Supreme Judicial Court of Massachusetts, Suffolk

May 24, 2016

COMMONWEALTH
v.
DAUNTE BEAL. [1]

          Heard Date December 10, 2015.

         Indictments found and returned in the Superior Court Department on November 14, 2 008, and January 30, 2 009. The cases were tried before Thomas E. Connolly, J.

         The Supreme Judicial Court granted an application for direct appellate review.

          Jessica L. LaClair for the defendant.

          Teresa K. Anderson, Assistant District Attorney (Joseph F. Janezic, III, Assistant District Attorney, with her) for the Commonwealth.

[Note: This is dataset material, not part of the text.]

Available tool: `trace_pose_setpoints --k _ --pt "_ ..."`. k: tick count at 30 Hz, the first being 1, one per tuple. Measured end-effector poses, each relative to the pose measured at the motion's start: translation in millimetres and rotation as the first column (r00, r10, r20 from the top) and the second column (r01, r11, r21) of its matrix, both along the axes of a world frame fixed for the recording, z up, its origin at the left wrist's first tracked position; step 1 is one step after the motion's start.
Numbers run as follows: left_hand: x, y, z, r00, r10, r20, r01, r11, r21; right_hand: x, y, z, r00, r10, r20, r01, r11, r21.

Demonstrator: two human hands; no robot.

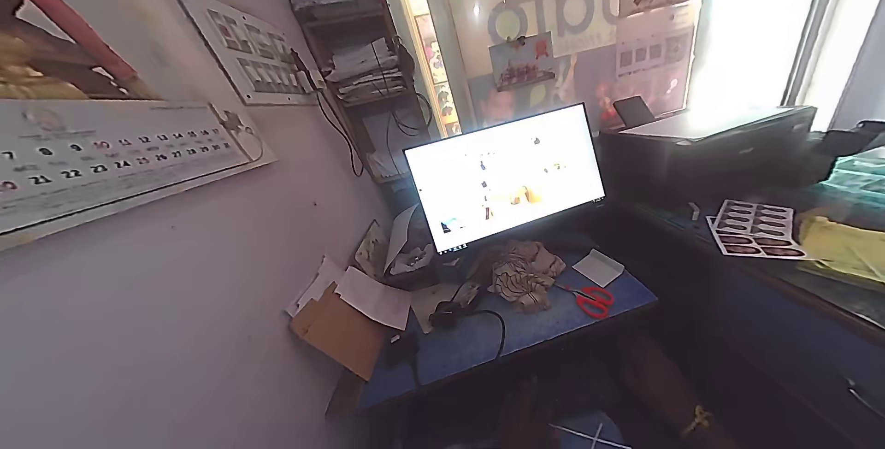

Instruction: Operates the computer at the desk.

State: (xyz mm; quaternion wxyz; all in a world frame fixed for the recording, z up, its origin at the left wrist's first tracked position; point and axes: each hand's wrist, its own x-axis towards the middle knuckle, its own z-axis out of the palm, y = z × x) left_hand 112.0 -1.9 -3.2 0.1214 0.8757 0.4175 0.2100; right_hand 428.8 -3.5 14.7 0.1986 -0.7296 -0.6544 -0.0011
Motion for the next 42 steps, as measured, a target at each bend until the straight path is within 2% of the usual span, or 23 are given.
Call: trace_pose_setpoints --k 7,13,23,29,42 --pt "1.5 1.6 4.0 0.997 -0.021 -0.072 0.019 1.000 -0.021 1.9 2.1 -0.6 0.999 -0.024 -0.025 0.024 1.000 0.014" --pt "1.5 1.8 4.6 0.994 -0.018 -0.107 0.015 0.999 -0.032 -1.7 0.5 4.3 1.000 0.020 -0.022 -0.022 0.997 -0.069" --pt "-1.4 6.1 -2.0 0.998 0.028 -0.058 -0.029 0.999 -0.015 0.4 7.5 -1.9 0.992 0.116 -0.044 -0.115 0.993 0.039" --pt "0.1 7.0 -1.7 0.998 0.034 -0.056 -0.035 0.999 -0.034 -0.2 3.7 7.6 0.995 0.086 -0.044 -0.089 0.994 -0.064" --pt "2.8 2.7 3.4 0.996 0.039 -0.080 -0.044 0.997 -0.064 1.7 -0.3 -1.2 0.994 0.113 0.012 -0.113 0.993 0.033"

          Present: Gants, C.J., Spina, Cordy, Botsford, Duffly, Lenk, & Hines, JJ.

          DUFFLY, J.

         This case arises from a shooting that occurred at a cookout in the Dorchester section of Boston on a summer night in 2008. The defendant was convicted by a Superior Court jury on indictments charging unlawful possession of a firearm, G. L. c. 269, § 10 (a.); unlawful possession of ammunition, G. L. c. 269, § 10 (h); carrying a loaded firearm, G. L. c. 269, § 10 (n); assault and battery by means of a dangerous weapon causing serious bodily injury, G. L. c. 265, § 15A; and two counts of assault by means of a dangerous weapon, G. L. c. 265, § 15B (b).[2] The indictments charging unlawful possession of a firearm also alleged that the defendant previously had been convicted of two violent crimes and thus was subject to enhanced penalties under the Massachusetts armed career criminal act, G. L. c. 269, § 10G (ACCA). In a separate trial following these convictions, the same jury found the defendant guilty of the subsequent offender portions of the indictments.

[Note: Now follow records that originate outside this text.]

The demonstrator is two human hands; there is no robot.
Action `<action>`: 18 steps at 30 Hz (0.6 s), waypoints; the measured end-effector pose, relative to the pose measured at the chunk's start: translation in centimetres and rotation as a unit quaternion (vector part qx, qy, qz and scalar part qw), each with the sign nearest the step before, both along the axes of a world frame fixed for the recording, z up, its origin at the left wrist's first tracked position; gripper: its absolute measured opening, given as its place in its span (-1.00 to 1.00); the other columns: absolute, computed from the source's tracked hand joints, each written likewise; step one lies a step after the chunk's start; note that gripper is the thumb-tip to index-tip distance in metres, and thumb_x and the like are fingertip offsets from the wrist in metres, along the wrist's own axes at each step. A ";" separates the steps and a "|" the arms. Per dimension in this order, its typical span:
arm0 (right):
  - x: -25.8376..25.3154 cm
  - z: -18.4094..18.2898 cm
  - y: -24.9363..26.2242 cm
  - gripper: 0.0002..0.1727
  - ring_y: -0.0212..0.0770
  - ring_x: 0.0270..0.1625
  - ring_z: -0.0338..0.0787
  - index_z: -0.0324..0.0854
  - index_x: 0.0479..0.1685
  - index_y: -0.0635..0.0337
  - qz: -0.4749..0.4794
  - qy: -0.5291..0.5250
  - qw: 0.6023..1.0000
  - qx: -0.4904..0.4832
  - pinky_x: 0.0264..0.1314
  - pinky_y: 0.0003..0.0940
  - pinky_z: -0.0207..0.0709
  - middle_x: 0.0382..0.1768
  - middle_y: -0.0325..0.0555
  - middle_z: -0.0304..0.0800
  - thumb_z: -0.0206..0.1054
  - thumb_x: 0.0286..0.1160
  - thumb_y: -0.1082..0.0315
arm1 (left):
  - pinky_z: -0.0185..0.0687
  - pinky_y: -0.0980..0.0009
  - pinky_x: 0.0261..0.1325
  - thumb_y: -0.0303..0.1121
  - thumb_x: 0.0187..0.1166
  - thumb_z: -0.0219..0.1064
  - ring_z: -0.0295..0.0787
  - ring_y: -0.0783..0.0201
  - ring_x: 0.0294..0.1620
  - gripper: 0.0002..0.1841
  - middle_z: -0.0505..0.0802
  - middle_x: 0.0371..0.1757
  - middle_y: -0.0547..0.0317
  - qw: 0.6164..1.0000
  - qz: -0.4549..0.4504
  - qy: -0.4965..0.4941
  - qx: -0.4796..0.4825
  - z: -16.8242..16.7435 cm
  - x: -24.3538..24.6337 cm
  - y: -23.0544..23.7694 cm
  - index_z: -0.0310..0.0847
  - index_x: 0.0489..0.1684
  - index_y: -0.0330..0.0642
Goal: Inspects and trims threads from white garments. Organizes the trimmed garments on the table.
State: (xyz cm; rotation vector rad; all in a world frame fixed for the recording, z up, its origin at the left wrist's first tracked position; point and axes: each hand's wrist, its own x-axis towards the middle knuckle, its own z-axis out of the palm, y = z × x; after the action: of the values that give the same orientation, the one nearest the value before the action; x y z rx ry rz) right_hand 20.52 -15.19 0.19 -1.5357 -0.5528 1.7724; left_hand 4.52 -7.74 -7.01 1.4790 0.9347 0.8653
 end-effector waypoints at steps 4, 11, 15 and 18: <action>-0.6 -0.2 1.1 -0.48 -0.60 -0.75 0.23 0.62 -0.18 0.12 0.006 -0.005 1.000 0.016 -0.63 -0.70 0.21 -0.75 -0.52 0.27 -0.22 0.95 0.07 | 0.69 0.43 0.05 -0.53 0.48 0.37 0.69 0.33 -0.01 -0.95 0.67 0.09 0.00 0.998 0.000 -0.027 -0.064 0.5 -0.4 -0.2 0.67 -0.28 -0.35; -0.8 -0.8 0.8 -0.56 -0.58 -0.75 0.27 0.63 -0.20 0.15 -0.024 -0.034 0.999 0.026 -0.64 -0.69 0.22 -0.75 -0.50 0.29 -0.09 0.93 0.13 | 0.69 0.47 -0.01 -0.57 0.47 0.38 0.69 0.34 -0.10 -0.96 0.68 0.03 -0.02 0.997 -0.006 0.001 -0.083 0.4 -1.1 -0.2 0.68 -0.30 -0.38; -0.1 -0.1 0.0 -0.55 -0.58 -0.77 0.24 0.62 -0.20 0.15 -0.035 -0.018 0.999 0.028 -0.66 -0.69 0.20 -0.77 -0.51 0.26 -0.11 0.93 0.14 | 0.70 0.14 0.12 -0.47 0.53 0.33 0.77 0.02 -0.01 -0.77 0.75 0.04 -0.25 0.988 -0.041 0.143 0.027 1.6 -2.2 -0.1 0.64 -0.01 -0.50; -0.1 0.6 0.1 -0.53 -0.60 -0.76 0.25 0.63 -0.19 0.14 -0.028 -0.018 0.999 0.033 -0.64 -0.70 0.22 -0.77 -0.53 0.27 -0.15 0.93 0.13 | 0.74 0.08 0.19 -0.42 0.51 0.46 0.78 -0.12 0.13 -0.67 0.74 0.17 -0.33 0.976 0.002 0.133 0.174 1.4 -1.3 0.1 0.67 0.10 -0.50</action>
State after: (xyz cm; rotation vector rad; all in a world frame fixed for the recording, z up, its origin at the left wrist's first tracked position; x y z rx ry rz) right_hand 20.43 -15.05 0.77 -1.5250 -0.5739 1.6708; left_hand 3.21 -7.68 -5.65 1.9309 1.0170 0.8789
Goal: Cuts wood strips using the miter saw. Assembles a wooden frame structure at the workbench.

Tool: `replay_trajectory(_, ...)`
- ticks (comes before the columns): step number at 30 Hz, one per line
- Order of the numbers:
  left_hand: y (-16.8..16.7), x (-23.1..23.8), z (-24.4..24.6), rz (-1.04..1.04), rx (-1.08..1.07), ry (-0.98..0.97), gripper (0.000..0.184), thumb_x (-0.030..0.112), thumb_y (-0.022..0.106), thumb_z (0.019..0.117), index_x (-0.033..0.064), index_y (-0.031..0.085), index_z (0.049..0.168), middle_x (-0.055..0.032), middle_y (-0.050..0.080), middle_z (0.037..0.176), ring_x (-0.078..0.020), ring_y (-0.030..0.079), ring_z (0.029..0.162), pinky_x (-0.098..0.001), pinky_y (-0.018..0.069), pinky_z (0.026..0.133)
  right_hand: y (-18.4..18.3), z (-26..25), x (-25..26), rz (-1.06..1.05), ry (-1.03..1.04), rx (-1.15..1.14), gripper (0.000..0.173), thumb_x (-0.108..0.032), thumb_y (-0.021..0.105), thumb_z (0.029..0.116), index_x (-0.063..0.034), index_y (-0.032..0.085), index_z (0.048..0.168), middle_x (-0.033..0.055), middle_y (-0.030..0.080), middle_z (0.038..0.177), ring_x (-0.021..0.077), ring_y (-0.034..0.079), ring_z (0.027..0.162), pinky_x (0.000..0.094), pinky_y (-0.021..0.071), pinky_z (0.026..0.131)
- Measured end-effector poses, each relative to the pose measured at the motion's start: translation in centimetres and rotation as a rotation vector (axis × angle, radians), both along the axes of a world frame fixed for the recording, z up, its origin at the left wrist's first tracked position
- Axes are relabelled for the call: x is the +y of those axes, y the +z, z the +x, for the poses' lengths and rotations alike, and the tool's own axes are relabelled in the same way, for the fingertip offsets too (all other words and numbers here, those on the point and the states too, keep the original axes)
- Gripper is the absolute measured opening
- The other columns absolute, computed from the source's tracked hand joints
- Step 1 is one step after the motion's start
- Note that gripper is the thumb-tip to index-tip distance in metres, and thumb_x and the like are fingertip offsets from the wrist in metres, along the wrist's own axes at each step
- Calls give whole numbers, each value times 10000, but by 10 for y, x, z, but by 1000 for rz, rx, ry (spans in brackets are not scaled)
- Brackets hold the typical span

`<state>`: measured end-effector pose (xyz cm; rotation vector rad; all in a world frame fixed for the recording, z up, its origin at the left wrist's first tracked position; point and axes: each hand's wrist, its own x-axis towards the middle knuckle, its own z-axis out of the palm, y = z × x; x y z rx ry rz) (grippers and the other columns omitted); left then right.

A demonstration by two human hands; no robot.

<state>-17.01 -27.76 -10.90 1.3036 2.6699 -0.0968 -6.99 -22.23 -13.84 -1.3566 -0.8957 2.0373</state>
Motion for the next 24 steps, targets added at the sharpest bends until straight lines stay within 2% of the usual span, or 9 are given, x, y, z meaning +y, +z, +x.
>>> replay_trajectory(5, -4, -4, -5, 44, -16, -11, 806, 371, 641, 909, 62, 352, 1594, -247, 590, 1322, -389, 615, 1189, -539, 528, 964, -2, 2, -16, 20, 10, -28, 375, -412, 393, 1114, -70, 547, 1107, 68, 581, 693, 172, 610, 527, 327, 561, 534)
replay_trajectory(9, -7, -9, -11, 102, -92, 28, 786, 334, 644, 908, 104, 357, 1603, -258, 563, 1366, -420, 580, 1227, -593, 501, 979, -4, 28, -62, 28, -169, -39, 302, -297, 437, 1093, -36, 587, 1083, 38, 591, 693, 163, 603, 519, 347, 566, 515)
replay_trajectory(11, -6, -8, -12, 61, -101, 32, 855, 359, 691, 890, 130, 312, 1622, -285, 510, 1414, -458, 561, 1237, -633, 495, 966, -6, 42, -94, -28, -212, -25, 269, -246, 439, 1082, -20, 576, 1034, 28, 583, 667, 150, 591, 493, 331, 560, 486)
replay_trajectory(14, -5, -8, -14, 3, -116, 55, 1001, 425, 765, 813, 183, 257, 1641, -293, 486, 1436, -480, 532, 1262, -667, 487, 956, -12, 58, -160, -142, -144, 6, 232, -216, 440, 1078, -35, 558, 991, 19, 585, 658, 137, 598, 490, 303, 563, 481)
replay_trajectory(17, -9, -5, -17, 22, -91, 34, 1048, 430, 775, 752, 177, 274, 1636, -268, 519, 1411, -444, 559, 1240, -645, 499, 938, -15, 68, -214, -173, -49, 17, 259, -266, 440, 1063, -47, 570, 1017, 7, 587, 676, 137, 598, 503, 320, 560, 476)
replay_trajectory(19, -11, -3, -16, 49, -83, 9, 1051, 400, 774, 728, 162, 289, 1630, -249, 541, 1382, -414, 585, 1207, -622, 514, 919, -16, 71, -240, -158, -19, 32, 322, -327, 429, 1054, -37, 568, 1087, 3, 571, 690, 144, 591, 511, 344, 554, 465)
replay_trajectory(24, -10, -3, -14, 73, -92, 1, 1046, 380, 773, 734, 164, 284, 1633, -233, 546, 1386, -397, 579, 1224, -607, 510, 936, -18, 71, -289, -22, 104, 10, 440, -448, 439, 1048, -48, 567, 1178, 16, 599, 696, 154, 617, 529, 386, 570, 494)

         The defendant appealed from his convictions, and we allowed his application for direct appellate review. The defendant argues that (1) the evidence was insufficient to prove assault and battery by means of a dangerous weapon causing serious bodily injury; (2) the convictions of two counts of assault by means of a dangerous weapon were duplicative of the conviction of assault and battery by means of a dangerous weapon causing serious bodily injury; and (3) the conviction of possession of ammunition is duplicative of the conviction of possession of a loaded firearm. He also contends that the evidence presented by the Commonwealth in support of his prior convictions was insufficient to establish that he had committed a "violent crime, " and therefore he cannot be convicted under the subsequent offender portion of the indictments. For the reasons set forth below, we affirm in part and reverse in part.

         1. Background.

         We summarize the facts the jury could have found, reserving additional facts for later discussion. On the night of the shooting, Joao Pereira, the shooting victim, and his brother, Ovidio Pereira, [3] were celebrating a friend's birthday at a cookout at a house on Howard Avenue in Dorchester. As some of the guests were standing on the front porch, a man who was walking past the house on the opposite side of the street said to "Nelito, " one of the partygoers, "Oh, what are you looking at?" Nelito responded, "Oh, you are looking at me, I'm just looking at you." The man continued walking down the street, but returned with another man, who asked Joao if he "[had] a problem." The two men eventually walked away and had a conversation with two other men in a Toyota Corolla automobile that was driving past. The Toyota continued up the street, turned around, and stopped in front of the house where the cookout was taking place. By that time, there were approximately eight people standing in front of the house, and another round of verbal exchanges occurred between the occupants of the Toyota and the guests at the party.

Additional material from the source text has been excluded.